= Christoph-Hellmut Mahling =

German musicologist and lecturer

Christoph-Hellmut Mahling (25 May 1932 – 13 February 2012) was a German musicologist and lecturer at various universities.

== Life and career ==
Born in Berlin, Mahling studied musicology by Walter Gerstenberg, Georg Reichert, Joseph Müller-Blattau, and Walter Salmen at the University of Tübingen and the Saarland University (Saarbrücken) from 1957 to 1962.

In 1962 he obtained his doctorate of phil. (Dissertation: Studien zur Geschichte des Opernchors) and became assistant at the Musicological Institute of the Saarland University in 1963. In 1972, he won his habilitation there with Walter Wiora for the subject Musicology (Habil.-Schrift: Orchester und Orchester-Musiker in Deutschland von 1700 bis 1850). In the same year he was appointed Scientific Councilor and Professor. Since 1981 he had a professorship at the Johannes Gutenberg University Mainz; until March 2000 he was director of the musicological institute there. From 1987 to 1992 Mahling was president of the International Musicological Society. Mahling also acted as one of the leading pioneers of a complete edition of the letters of Gaspare Spontini, which have been published by Hainholz Verlag since 2013 in Göttingen.

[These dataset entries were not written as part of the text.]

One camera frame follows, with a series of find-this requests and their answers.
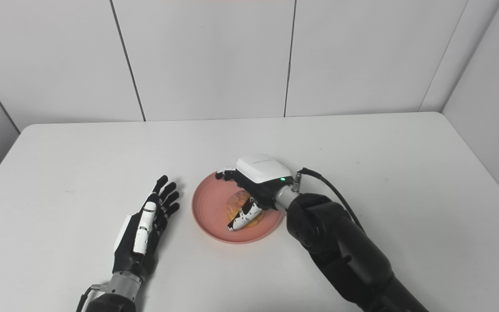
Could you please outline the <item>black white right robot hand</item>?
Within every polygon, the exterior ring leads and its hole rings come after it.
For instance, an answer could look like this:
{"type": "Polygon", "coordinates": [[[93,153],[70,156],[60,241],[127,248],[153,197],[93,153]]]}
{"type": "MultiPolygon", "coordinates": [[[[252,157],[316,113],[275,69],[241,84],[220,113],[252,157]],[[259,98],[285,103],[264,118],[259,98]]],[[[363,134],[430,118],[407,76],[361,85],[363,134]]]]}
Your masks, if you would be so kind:
{"type": "Polygon", "coordinates": [[[293,190],[295,179],[290,170],[266,154],[255,154],[238,159],[235,167],[215,172],[217,180],[233,181],[249,197],[228,223],[229,231],[238,231],[253,221],[261,211],[275,210],[287,213],[299,196],[293,190]]]}

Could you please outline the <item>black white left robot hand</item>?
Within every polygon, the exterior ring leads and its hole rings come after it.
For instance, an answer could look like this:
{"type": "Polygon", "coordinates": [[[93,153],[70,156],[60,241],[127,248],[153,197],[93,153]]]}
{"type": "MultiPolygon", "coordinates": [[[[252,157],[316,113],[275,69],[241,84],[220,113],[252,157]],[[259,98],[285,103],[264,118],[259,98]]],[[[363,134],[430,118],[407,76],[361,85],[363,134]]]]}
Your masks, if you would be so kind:
{"type": "Polygon", "coordinates": [[[161,236],[180,208],[177,188],[161,176],[139,211],[126,217],[115,243],[113,273],[128,271],[145,280],[154,272],[161,236]]]}

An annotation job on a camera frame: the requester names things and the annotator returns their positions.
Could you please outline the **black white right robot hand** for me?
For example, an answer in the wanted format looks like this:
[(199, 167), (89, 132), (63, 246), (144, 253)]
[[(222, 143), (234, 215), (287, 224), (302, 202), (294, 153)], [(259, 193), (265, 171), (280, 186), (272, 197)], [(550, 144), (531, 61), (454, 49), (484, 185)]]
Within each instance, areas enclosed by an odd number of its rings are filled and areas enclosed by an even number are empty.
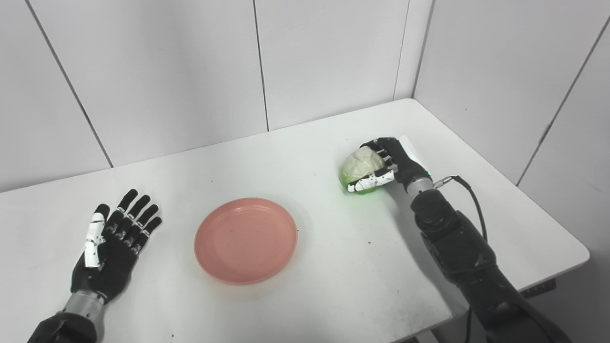
[(405, 136), (379, 137), (362, 143), (350, 154), (340, 170), (340, 180), (348, 192), (367, 193), (391, 182), (407, 187), (431, 174), (414, 154)]

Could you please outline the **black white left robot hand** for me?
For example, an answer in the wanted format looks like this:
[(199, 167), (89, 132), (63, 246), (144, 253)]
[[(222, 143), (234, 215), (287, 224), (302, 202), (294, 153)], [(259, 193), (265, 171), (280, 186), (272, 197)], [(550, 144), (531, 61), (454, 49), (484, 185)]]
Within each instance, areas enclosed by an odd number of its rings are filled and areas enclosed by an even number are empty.
[(82, 254), (71, 275), (70, 292), (92, 292), (104, 303), (124, 292), (151, 234), (162, 219), (150, 195), (129, 190), (114, 210), (101, 203), (87, 228)]

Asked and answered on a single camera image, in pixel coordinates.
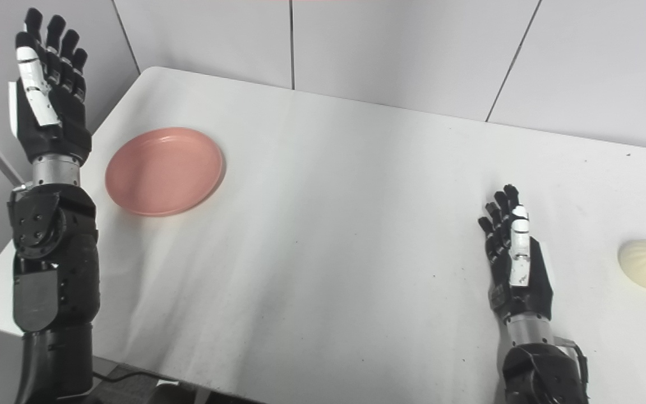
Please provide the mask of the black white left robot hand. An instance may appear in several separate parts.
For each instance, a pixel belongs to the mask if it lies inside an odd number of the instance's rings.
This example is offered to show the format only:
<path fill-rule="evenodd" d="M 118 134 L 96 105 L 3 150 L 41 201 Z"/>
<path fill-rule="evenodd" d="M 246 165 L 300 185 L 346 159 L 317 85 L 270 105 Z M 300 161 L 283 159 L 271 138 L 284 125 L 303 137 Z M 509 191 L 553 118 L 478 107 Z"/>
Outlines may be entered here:
<path fill-rule="evenodd" d="M 83 164 L 92 148 L 83 76 L 88 53 L 61 15 L 52 16 L 42 33 L 43 14 L 34 7 L 26 12 L 23 31 L 15 37 L 19 76 L 8 84 L 11 133 L 29 163 L 61 154 Z"/>

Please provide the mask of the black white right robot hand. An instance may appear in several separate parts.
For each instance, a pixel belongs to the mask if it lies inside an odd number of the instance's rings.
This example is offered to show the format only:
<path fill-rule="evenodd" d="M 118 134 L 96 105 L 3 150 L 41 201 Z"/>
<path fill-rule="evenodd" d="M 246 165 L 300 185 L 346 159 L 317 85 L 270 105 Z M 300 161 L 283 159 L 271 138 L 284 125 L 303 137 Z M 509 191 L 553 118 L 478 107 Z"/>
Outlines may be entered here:
<path fill-rule="evenodd" d="M 484 233 L 484 251 L 492 286 L 488 299 L 493 312 L 505 322 L 514 315 L 552 318 L 553 287 L 538 240 L 530 232 L 530 218 L 512 184 L 495 192 L 478 219 Z"/>

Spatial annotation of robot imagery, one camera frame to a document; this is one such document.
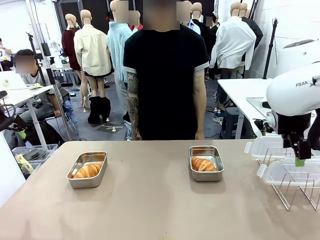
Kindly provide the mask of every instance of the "bread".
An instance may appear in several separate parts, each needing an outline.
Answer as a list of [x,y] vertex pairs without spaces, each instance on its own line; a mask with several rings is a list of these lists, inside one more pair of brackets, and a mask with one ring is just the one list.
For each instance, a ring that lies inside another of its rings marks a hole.
[[102,166],[102,162],[84,165],[74,175],[74,179],[92,178],[98,175]]
[[192,168],[198,172],[217,172],[218,170],[215,168],[212,162],[207,159],[199,158],[193,156],[191,159]]

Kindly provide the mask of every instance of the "light blue fuzzy jacket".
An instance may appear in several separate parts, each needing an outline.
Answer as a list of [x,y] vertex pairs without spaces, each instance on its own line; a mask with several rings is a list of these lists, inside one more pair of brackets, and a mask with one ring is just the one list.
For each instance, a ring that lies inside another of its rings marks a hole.
[[125,43],[132,36],[133,32],[128,24],[109,22],[109,31],[107,34],[107,44],[111,53],[112,64],[115,76],[121,81],[127,83],[127,73],[123,71]]

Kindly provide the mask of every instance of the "bag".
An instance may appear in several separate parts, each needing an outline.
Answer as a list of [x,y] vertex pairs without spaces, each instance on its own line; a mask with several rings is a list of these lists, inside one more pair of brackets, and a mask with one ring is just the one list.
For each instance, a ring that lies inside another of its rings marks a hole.
[[[61,146],[65,143],[60,134],[57,133],[57,131],[49,123],[46,121],[39,121],[39,124],[46,144],[58,144],[58,146]],[[33,123],[30,123],[27,126],[27,129],[24,131],[24,133],[26,135],[25,140],[30,142],[33,146],[41,145],[35,125]]]

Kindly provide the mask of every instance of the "metal tray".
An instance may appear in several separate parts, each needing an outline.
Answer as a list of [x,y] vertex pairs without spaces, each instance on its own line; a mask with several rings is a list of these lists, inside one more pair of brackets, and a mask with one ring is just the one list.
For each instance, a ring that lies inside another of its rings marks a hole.
[[[192,168],[192,157],[207,159],[213,163],[218,171],[195,171]],[[192,177],[197,182],[217,182],[222,178],[225,167],[220,158],[218,149],[214,146],[191,146],[189,148],[189,161]]]
[[[82,189],[82,188],[95,188],[100,185],[102,178],[104,177],[108,160],[107,160],[107,153],[105,151],[95,151],[95,152],[85,152],[82,153],[73,166],[71,167],[70,171],[68,172],[66,178],[69,180],[71,186],[74,189]],[[75,178],[73,176],[79,171],[80,168],[87,164],[96,164],[101,163],[102,166],[99,173],[94,177],[88,178]]]

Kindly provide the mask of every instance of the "man in black t-shirt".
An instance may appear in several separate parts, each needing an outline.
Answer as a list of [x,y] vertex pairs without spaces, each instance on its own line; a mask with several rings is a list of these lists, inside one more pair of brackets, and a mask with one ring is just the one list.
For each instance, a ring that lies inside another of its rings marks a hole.
[[177,22],[176,12],[164,2],[149,9],[154,21],[161,19],[148,22],[155,30],[136,32],[124,47],[132,139],[202,140],[206,46],[199,34],[183,25],[170,30]]

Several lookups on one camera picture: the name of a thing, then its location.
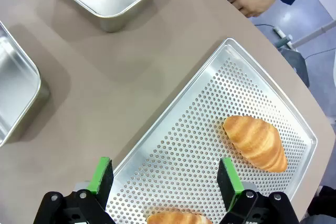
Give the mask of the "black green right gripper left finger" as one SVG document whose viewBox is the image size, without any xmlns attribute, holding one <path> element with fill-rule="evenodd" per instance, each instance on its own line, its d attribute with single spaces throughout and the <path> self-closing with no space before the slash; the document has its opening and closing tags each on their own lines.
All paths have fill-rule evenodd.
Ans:
<svg viewBox="0 0 336 224">
<path fill-rule="evenodd" d="M 114 223 L 106 212 L 113 184 L 112 160 L 101 157 L 87 186 L 68 196 L 47 192 L 38 208 L 34 223 Z"/>
</svg>

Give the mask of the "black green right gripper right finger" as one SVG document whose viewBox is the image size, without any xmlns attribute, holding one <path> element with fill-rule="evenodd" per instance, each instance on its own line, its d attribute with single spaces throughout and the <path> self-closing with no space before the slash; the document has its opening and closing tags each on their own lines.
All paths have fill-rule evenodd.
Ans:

Mahling died in Mainz at age 79.

== Selected publications ==
- Richard Wagner und seine "Lehrmeister" : Bericht der Tagung am Musikwissenschaftlichen Institut der Johannes-Gutenberg-Universität Mainz, 6./7. June 1997; Egon Voss zum 60. Geburtstag / edited by Christoph-Hellmut Mahling [...]. Mainz: Are-Musik-Verl., 1999
- Zur Harmoniemusik und ihrer Geschichte / Villa Musica. Hrsg. von Christoph-Hellmut Mahling, Kristina Pfarr, Karl Böhmer. Colloquium. Villa Musica; 2 (Schloß Engers, Neuwied): 1998.10.30-31. Mainz: Villa Musica, c 1999
- Musiktheater im Spannungsfeld zwischen Tradition und Experiment (1960 bis 1980) / edited by Christoph-Hellmut Mahling and Kristina Pfarr. Tutzing: Schneider, 2002
- Aspekte historischer und systematischer Musikforschung: zur Symphonie im 19. Jahrhundert, zu Fragen der Musiktheorie, der Wahrnehmung von Musik und anderes; [Jahrestagung der Gesellschaft für Musikforschung, ... 1997 an der Johannes-Gutenberg-Universität Mainz ...] / editors Christoph-Hellmut Mahling and Kristina Pfarr. Mainz: Are-Ed., 2002
- Kammermusik an Rhein und Main: Beiträge zur Geschichte des Streichquartetts; Christoph-Hellmut Mahling zum 75. Geburtstag / edited by Kristina Pfarr. Unter Mitwirkung des Jubilars. Mainz: Villa Musica Rheinland-Pfalz, 2007
- Kammermusik im Übergang vom Barock zur Klassik / edited by Christoph-Hellmut Mahling. Mainz: Villa Musica, 2009
- Kurmusik in Kreuznach und Münster am Stein im 19. und frühen 20. Jahrhundert / Heinz Koch. Posthum herausgegeben von Wolfgang Birtel und Christoph-Hellmut Mahling. Bad Kreuznach: Kreisverwaltung, 2009
- Musiker auf Reisen: Beiträge zum Kulturtransfer im 18. und 19. Jahrhundert / im Auftrag der Deutschen Mozartstadt Augsburg published by Christoph-Hellmut Mahling. - Augsburg: Wißner, 2011

== Festschriften ==
- Axel Beer, Wolfgang Ruf and Kristina Pfarr (editors): Festschrift Christoph-Hellmut Mahling zum 65. Geburtstag. (Mainzer Studien zur Musikwissenschaft, 37) 2nd volume – Tutzing: Hans Schneider 1997. [with pictures and note examples] XXIII, 1618 p. 8°
- Wolfgang Birtel (Author), Ursula Kramer (editors): Chöre und Chorisches Singen: Festschrift für Christoph-Hellmut Mahling zum 75. Geburtstag (Schriften zur Musikwissenschaft, 16) Mainz: Are Musik, 2009.